Passaram outros quatro dias e a fadiga me fez desfalecer de novo. Elevei minhas mãos aos céus e o homem que me havia confortado a primeira vez, passou de novo seus dedos por meus lábios e me devolveu as forças.

Ao cabo de dezesete dias descobri uma cabana, uma palmeira e um eremita de pé perto dela.

Seus cabelos, totalmente brancos, lhe serviam de vestido. Seu aspecto era espantoso e começou a orar assim que me viu. Depois que disse amém, se deu conta de que eu era um homem, me tomou pela mão e me perguntou :- Como chegaste até aqui ? Existe ainda o mundo todavia? Ainda existem as perseguições ?
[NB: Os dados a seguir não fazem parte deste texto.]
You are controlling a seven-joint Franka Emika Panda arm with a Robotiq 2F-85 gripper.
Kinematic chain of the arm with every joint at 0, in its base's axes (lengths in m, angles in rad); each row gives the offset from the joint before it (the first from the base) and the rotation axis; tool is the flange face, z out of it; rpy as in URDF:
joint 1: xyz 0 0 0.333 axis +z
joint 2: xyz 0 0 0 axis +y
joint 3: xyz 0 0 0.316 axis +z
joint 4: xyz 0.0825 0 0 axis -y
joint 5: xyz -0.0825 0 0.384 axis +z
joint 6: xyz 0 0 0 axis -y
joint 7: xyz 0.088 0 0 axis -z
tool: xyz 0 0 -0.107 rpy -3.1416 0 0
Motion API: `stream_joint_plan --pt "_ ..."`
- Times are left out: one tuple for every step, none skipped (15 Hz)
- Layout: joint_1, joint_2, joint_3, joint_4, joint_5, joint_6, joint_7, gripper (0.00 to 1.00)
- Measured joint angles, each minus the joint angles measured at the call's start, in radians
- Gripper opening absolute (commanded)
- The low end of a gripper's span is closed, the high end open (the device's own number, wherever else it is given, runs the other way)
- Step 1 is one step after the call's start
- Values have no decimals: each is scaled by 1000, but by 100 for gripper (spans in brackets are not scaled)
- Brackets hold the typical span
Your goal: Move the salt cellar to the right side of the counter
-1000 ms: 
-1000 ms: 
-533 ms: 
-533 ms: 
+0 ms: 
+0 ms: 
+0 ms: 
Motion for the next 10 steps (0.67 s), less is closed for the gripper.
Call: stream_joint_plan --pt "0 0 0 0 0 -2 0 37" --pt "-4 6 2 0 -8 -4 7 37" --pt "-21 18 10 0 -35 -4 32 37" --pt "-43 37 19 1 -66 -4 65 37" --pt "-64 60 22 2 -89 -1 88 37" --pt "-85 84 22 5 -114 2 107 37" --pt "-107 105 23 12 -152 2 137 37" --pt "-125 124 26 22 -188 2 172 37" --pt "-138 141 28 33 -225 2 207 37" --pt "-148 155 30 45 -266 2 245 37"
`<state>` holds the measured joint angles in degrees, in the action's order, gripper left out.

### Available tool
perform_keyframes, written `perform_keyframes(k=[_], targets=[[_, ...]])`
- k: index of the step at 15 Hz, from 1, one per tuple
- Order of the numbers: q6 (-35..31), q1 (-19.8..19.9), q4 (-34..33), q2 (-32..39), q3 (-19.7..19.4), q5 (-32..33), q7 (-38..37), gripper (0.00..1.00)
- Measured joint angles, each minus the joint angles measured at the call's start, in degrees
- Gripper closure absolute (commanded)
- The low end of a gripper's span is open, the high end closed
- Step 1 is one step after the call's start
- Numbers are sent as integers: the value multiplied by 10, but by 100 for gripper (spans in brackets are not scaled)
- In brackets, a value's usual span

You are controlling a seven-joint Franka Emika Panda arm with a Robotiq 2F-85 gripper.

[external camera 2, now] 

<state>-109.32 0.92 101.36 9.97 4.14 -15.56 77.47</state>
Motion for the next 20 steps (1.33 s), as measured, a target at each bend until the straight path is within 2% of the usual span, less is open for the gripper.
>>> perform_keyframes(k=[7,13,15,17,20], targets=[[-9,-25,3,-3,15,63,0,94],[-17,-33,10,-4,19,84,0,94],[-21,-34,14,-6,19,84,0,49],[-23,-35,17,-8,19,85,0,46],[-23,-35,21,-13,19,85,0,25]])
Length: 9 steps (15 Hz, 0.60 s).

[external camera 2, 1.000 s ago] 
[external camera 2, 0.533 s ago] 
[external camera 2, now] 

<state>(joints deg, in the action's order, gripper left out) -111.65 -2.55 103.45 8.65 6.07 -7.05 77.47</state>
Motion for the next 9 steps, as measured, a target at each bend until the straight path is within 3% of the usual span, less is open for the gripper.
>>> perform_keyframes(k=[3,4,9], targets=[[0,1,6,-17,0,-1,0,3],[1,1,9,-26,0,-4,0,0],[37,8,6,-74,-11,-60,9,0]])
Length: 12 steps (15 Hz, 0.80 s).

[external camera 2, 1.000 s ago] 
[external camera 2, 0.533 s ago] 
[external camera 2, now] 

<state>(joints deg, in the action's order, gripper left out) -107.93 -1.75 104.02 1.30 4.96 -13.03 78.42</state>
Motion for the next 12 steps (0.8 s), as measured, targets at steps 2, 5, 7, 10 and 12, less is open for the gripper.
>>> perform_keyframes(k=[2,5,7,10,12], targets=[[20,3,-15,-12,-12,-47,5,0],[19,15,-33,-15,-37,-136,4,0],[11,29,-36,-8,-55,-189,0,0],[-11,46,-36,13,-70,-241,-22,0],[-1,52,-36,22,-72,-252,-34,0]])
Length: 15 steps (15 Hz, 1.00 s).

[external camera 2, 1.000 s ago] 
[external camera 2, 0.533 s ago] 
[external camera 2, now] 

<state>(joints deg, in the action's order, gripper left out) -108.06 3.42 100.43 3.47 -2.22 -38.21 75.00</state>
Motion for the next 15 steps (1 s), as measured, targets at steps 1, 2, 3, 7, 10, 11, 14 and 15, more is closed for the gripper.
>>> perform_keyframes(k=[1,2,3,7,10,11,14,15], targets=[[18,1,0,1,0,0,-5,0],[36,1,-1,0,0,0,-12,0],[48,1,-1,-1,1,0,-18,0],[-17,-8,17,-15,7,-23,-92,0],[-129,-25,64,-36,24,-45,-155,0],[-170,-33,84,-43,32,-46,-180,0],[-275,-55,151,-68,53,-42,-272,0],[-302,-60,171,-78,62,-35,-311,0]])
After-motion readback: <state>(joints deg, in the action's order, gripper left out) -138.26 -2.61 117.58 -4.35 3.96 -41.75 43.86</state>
Eu lhe respondi: – É por ti verdadeiro servo de Nosso Senhor Jesus Cristo, que eu percorro o deserto. Graças ao poder de Cristo, hão cessado as perseguições, porém eu te rogo que me digas, como há chegado até aqui?

Ele me respondeu chorando: – Eu era Bispo e no curso de uma perseguição fui submetido a tortura durante muito tempo. Por fim não resisti e fugi abandonando a diocese… Porém eu  caí em mim, confessei meu pecado e me penitenciei a morrer neste deserto. Faz quarenta e nove anos que Vivo aqui, louvando a Deus, e pedindo- Lhe que me perdoe meu pecado.

O Senhor Deus, me alimenta com esta palmeira, e tive que esperar quarenta e oito anos para ter a certeza íntima do meu perdão. Este mesmo ano me foi concedida essa graça.

Depois de dizer-me tudo isso, no meio de um mar de lágrimas, se levantou logo, e saiu depressa e esteve longo tempo em oração. Ao terminar, voltou ao meu lado. Olhei seu rosto e tremi, pois parecia um fogo. Mas ele me disse:-Não temas nada, Deus te enviou para amortalhar meu corpo e dar-lhe sepultura.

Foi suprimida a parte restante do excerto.